Essere italiani, checché ne pensino alcuni, non è questione di sangue e, a ben guardare, neppure di nascita sul suolo nazionale; al di là di ogni considerazione politica e\o giuridica, essere italiani è prima di tutto un qualcosa che attiene alla cultura, a prescindere, appunto, dalle provenienze e dalle origini. Ad esempio, tra la miriade di personalità del nostro passato che si possono proporre, conoscere, almeno sulla base di riminiscenze scolastiche, Carducci fa di una persona, realmente, un italiano. Il poeta, infatti, in qualità di una delle colonne portanti della nostra Letteratura, appartiene, senza dubbio, al patrimonio identitario di noi tutti. Ebbene, se abbiamo citato proprio lui è perché, oggi, ricorre l’anniversario della sua scomparsa e ci sembra, pertanto, quanto meno opportuno ripercorrere insieme, per punti salienti (data l’impossibilità di condensare la sua vastità in un solo articolo) la sua vicenda biografica e letteraria. Un esercizio di memoria che può tornare decisamente utile, specie per quanti sono lontani dai banchi di scuola ormai da tanto tempo.
Dunque, Giosuè Carducci nacque il 27 luglio 1835 a Valdicastello, in provincia di Lucca. Nel 1838, la famiglia, per seguire il padre, divenuto medico della zona, si trasferì a Bolgheri, il paesello toscano reso famoso proprio dal poeta. Successivamente, essi si spostarono a Castagneto, che, oggi, non a caso, si chiama proprio Castagneto Carducci. Il forte legame del poeta con i luoghi della sua fanciullezza e con la Maremma, emerge in numerosi componenti, basti pensare a “Traversando la Maremma toscana”. Nella sua infanzia, poi, centrale fu la celeberrima Nonna Lucia, della quale egli parla nella poesia “Davanti San Guido” e la cui perdita fu motivo di sofferenza.
Trasferitosi a Firenze, Giosuè frequentò l’Istituto degli Scolopi e conobbe la futura moglie Elvira Menicucci. L’11 novembre 1853, il giovane entrò alla Scuola Normale di Pisa, riuscendo a vincere il concorso con un tema dal titolo “Dante e il suo secolo”. In quegli anni, insieme con tre compagni di studi, egli formò il gruppo degli “Amici pedanti”, dedito alla difesa del Classicismo contro i manzoniani.

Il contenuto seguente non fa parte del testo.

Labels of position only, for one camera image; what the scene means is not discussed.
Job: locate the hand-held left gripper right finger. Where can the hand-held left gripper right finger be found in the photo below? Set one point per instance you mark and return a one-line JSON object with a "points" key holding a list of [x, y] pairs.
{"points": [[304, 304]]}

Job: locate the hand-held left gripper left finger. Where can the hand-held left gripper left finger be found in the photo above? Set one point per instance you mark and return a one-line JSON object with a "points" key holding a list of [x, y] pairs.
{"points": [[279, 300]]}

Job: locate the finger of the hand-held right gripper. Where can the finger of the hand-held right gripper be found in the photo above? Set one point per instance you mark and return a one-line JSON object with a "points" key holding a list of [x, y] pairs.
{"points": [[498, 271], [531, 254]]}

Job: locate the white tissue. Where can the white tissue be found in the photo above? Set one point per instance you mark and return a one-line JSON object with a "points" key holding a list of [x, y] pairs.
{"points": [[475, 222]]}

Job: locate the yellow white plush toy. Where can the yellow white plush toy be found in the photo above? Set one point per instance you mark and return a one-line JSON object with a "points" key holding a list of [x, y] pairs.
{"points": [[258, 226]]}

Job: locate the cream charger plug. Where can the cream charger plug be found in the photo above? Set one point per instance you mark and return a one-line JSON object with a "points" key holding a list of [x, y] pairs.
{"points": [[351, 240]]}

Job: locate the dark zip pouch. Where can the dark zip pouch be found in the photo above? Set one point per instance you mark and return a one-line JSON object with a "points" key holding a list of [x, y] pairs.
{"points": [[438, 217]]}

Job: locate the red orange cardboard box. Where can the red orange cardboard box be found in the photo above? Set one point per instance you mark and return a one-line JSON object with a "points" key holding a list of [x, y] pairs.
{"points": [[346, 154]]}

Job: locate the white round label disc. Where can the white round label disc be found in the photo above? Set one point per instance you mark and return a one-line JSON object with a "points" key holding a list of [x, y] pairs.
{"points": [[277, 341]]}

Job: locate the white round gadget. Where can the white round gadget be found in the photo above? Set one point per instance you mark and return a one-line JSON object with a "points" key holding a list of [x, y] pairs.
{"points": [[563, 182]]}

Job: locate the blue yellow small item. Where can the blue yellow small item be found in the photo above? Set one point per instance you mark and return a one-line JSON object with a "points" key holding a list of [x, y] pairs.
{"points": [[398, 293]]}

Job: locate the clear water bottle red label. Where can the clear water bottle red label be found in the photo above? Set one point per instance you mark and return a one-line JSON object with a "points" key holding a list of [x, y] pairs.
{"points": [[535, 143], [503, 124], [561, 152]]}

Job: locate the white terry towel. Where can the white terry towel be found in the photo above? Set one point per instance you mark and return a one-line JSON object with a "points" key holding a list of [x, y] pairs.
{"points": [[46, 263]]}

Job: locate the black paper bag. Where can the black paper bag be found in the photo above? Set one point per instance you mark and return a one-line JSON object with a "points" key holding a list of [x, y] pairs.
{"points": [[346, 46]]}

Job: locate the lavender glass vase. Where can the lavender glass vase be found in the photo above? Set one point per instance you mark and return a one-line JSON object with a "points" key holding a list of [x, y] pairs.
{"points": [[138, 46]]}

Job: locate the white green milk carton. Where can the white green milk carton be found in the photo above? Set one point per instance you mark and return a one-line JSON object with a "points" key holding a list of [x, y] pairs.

A tal proposito, bisogna sottolineare che la ripresa del Classicismo è, senz’altro, una cifra essenziale dell’espressione carducciana. Una volta conseguita la laurea, con il massimo dei voti, in aggiunta, Carducci cominciò a insegnare retorica al liceo di San Miniato al Tedesco. Qui, nel 1857, il poeta compose le “Rime di San Miniato”. Quello stesso anno, purtroppo, si uccise il fratello Dante, tragedia alla quale seguì, poco tempo dopo, pure la morte del padre.
Dopo il matrimonio con Elvira e la nascita delle figlie Beatrice e Laura, Carducci si trasferì a Bologna, dove insegnò, per tantissimi tempo, eloquenza italiana all’Università, immerso in un clima culturale fervente. Durante questo periodo proficuo, tuttavia, egli fu sconvolto dalla morte prematura del figlioletto Dante, per il quale compose, nel 1871, “Pianto antico”.
Negli anni ’60, il poeta assunse posizioni filo-repubblicane e addirittura giacobine, le quali caratterizzarono molto la sua produzione letteraria. Successivamente, però, mutata la situazione politica, Carducci ebbe una considerazione più favorevole nei confronti della monarchia, da lui ritenuta garante dello spirito laico del Risorgimento e di un progresso sociale non sovversivo. Nel 1890, non a caso, egli fu anche nominato senatore del Regno.
Nel 1906, al poeta venne assegnato il Premio Nobel per la Letteratura. Il premio gli fu attribuito “Non solo in riconoscimento dei suoi profondi insegnamenti e ricerche critiche, ma su tutto un tributo all’energia creativa, alla purezza dello stile ed alla forza lirica che caratterizza il suo capolavoro di poetica”. Le sue condizioni di salute precarie, però, non gli permisero di andare a Stoccolma per la premiazione.
Il 16 febbraio del 1907 Giosuè Carducci, morì nella sua casa di Bologna, all’età di 72 anni.